Specious: it’ll work, looks an attractive way to do it; but is this really the best tool for the job?

We make the assumption that a default is easier and in most cases the best option. We’re usually surprised when it isn’t. That’s the Default Effect at play. I can tell from experience with many different virtualization-focussed replication tools that Coho’s async replication is the most straightforward I’ve ever configured.  Consider all the benefits of offloading what is essentially a storage function to your storage hardware. Call that lowering OPEX, tactical efficiency, leveraging holistic alignments of a synergistic paradigm-shifting strategy; or whatever you need to explain it your CIO.  I call the *right thing* to do.  Sometimes it can take a little more effort to make the right choice and lead those around you, but that’s when you win.

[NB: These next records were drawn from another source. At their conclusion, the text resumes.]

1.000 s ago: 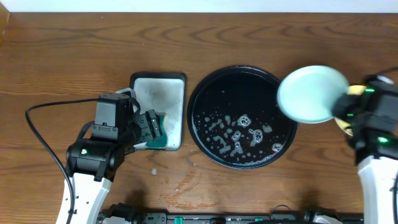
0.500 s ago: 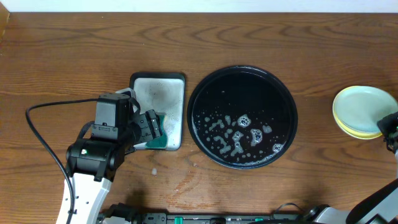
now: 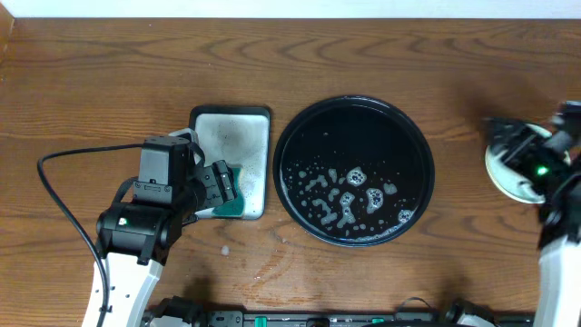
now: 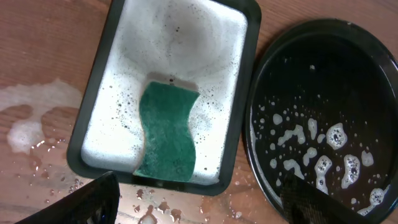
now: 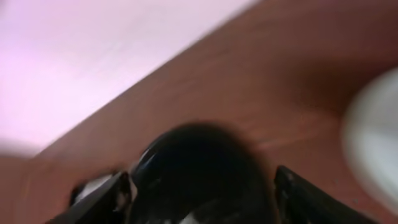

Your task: Clean dirty plates on tray and stack at the side

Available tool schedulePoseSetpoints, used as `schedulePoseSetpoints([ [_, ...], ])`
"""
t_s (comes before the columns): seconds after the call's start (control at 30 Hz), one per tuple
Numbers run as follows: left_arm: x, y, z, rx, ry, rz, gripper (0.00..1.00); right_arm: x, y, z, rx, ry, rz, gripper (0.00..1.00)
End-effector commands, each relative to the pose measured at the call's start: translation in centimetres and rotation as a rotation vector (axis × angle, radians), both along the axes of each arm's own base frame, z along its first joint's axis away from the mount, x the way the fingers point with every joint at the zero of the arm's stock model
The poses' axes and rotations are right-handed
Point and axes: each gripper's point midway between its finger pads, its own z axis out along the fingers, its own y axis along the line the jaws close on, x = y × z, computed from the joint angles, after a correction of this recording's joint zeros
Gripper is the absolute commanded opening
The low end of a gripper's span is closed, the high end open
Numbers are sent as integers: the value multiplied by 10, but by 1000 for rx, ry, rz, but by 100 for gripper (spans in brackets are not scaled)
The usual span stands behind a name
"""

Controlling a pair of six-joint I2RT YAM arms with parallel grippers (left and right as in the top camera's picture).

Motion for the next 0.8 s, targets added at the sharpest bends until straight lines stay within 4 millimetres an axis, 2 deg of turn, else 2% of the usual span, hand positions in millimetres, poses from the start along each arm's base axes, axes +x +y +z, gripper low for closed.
schedulePoseSetpoints([
  [0.0, 0, -1, 2, -6, -3, -4, 83, -33, 62, 27, -21, -77, 210, 99],
  [0.13, 0, -1, 2, -7, -3, -4, 83, -79, 113, 41, 1, -101, 371, 99],
  [0.27, 0, -1, 2, -7, -3, -4, 83, -107, 133, 52, -2, -145, 450, 99],
  [0.33, 0, -1, 2, -7, -3, -4, 83, -117, 134, 52, -14, -152, 457, 99],
  [0.5, 0, -1, 2, -7, -3, -4, 83, -123, 125, 46, -198, -215, 482, 99],
  [0.57, 0, -1, 2, -7, -3, -4, 83, -120, 121, 43, -275, -239, 480, 99],
  [0.77, 0, -1, 2, -7, -3, -4, 83, -101, 101, 36, -414, -381, 330, 99],
])
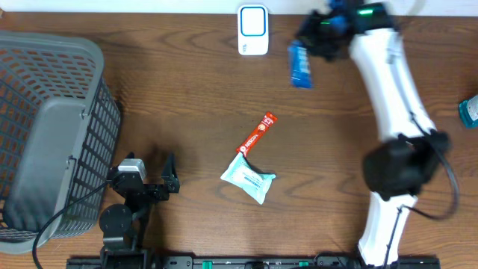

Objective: Scan the item barcode
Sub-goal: 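Carry the Oreo pack to the right edge and release it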

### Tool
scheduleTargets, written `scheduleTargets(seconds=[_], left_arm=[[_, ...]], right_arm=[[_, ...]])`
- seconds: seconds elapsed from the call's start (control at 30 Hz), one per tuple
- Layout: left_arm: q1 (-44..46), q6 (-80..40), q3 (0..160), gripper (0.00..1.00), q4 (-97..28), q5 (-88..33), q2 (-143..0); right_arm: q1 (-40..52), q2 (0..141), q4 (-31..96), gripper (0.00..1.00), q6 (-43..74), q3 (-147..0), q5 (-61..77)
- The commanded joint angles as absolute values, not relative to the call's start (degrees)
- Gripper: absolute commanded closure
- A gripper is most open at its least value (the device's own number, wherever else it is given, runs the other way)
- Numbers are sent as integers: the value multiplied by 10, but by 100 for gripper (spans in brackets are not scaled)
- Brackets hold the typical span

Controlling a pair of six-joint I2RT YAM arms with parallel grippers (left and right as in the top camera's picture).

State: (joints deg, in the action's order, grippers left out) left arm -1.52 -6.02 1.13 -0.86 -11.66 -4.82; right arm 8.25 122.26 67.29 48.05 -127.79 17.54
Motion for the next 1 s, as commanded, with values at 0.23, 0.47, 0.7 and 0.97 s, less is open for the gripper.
scheduleTargets(seconds=[0.23, 0.47, 0.7, 0.97], left_arm=[[-19, -63, 2, 2, -28, -124, -48], [-19, -63, 2, 2, -28, -124, -48], [-19, -63, 2, 2, -28, -124, -48], [-19, -63, 2, 2, -28, -124, -48]], right_arm=[[-94, 1201, 896, 99, 117, -1247, -12], [-165, 1201, 829, 99, 51, -1151, -210], [-236, 1201, 678, 99, 50, -1045, -249], [-290, 1199, 642, 1, 68, -1001, -204]])
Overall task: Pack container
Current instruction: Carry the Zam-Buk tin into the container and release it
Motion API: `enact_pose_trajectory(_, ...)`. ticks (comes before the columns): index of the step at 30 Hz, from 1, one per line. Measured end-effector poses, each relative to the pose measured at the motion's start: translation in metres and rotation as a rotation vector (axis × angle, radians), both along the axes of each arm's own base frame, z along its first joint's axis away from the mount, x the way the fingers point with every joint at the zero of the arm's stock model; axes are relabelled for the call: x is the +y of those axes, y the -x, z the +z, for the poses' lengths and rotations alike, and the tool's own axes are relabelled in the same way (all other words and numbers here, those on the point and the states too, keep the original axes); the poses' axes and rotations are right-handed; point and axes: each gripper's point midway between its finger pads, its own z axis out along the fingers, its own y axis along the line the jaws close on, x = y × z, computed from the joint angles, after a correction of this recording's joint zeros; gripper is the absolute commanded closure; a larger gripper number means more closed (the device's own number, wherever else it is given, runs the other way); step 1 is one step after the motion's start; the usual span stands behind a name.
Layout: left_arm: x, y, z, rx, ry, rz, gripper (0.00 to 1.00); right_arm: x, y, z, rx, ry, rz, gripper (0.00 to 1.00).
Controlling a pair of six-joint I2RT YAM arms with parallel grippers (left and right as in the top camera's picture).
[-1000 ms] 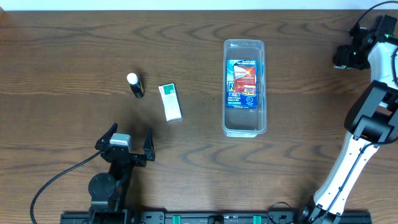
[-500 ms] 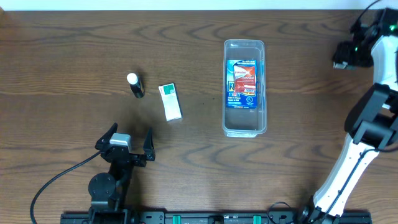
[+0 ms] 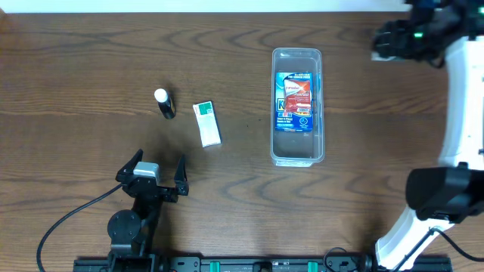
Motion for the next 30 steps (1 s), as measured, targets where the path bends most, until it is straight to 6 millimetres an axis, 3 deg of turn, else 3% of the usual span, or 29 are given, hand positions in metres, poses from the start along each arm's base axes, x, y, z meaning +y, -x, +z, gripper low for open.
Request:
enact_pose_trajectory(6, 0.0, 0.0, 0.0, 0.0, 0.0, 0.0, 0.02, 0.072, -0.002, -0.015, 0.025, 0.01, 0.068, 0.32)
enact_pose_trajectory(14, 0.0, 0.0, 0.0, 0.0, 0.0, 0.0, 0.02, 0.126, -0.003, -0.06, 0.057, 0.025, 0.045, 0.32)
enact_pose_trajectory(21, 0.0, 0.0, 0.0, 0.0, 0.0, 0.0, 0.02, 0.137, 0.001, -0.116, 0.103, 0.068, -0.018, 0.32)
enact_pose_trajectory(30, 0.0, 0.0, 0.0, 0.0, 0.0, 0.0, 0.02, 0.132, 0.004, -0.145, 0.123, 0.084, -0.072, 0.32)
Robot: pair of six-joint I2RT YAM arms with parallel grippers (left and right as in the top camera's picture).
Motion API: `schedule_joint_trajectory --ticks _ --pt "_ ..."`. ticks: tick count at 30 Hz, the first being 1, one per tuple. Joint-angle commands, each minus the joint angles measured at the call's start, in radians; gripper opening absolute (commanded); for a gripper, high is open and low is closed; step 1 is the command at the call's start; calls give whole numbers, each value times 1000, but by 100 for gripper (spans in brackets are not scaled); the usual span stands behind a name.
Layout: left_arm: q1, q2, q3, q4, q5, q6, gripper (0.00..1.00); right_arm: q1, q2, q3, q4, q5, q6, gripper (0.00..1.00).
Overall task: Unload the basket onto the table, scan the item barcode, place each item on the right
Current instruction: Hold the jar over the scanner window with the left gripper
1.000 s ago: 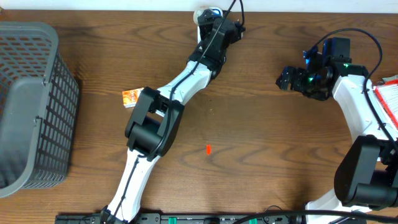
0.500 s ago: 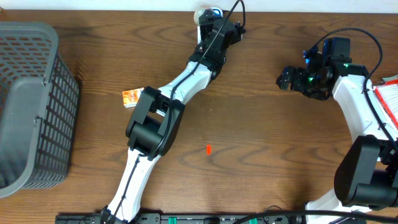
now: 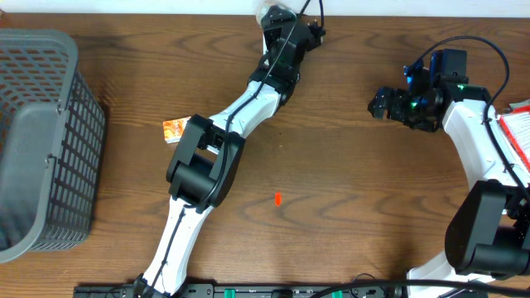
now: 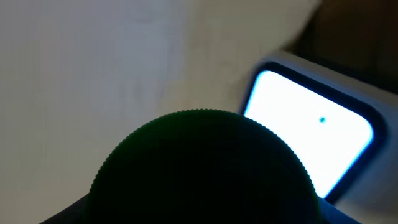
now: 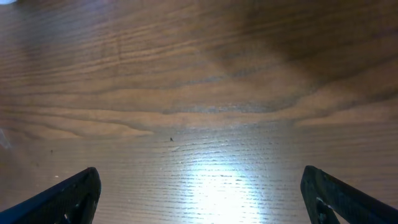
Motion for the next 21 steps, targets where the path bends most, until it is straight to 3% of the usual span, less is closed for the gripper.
schedule_joint_trajectory --ticks 1,9,18,21 --pt "0 -5 39 15 -73 -102 27 -3 6 -2 8 6 -18 99" --pt "-19 -31 39 14 -206 -315 27 -3 6 -2 16 6 -18 99" --pt "-56 -119 39 6 -290 -374 28 -3 6 -2 16 6 -18 99" --pt "-70 -163 39 -77 -300 -435 28 -3 6 -2 16 6 -18 99"
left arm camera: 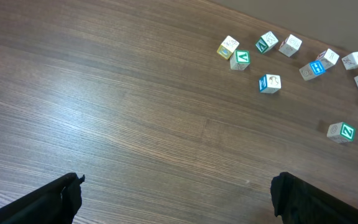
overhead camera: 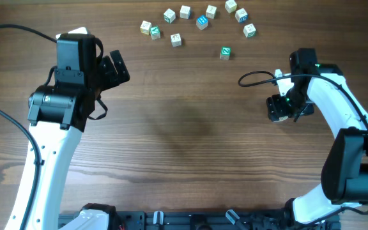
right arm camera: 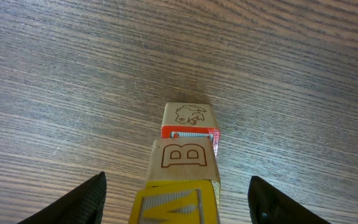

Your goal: Form a tower

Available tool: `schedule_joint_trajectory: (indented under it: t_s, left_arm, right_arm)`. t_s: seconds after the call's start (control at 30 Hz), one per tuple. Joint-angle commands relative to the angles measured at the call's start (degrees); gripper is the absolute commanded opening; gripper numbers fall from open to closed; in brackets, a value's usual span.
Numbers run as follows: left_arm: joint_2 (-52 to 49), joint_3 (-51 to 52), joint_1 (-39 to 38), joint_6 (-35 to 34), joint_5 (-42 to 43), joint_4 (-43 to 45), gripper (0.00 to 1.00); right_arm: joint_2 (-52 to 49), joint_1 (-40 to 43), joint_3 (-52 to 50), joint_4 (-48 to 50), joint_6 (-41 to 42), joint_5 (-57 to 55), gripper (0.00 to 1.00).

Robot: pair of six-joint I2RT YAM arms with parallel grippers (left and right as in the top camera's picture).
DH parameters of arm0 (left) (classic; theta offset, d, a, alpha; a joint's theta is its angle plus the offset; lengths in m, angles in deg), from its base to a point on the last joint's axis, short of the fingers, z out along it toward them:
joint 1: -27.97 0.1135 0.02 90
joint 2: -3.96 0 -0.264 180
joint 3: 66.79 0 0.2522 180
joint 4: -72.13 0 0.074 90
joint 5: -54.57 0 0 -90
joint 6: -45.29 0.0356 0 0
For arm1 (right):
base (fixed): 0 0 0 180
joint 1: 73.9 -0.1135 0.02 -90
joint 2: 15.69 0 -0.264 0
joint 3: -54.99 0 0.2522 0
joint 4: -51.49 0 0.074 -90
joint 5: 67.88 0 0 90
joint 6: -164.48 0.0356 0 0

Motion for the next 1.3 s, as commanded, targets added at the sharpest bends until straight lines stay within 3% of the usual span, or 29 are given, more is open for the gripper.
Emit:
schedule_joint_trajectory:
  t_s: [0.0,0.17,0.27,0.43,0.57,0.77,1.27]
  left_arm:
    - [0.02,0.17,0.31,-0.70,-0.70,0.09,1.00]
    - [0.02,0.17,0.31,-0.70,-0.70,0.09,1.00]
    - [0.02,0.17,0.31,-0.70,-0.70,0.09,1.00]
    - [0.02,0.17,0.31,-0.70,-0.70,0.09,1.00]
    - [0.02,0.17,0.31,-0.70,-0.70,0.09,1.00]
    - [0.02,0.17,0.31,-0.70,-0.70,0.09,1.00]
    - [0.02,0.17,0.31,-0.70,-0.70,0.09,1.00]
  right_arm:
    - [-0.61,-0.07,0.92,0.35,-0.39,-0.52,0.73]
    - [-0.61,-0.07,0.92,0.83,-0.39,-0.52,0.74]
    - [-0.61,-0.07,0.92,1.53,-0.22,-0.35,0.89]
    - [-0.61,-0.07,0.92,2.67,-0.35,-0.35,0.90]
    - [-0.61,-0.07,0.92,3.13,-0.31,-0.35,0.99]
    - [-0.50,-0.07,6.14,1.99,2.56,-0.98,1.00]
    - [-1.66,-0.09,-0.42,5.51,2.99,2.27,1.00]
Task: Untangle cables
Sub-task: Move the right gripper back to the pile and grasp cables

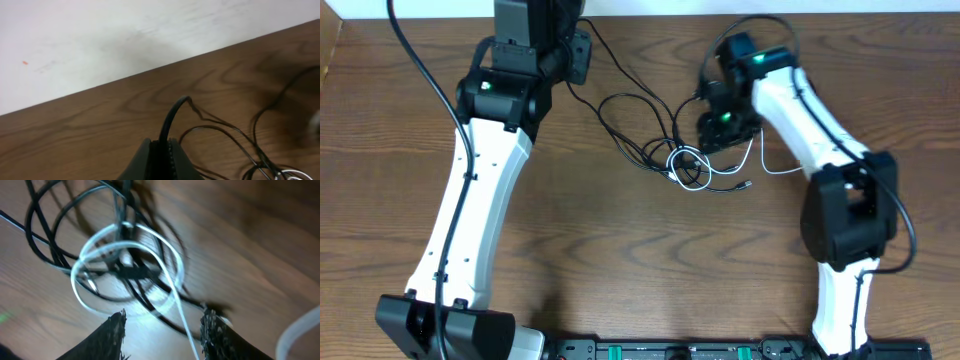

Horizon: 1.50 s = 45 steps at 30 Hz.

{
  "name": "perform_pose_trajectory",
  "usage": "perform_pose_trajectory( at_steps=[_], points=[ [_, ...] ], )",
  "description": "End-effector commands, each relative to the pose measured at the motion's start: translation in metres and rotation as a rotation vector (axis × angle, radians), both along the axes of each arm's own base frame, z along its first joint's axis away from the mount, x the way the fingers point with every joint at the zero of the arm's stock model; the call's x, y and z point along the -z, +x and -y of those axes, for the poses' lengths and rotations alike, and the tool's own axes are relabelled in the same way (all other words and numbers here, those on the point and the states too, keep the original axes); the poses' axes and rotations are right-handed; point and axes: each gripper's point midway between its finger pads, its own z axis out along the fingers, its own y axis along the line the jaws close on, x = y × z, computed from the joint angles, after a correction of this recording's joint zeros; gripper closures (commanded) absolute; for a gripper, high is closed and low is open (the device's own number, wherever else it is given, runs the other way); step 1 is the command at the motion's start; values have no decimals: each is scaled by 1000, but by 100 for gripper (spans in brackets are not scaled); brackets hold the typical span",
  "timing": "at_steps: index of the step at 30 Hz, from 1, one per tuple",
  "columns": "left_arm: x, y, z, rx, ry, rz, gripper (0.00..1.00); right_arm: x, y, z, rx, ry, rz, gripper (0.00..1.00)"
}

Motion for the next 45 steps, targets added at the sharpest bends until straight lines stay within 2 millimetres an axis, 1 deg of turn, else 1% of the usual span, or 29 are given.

It’s perhaps simplistic to just call this common sense.  The decisions you make in an infrastructure design should always be dependant on the unique requirements of each environment.  But I don’t think it’s reductive to consider approaching your next DR/BC project with a different viewpoint.  Array Based Replication solutions vary widely in what they can do for you.  Please, take the time to look at what Coho’s storage, our SiteProtect replication and SRM integration can offer. I know you won’t be disappointed.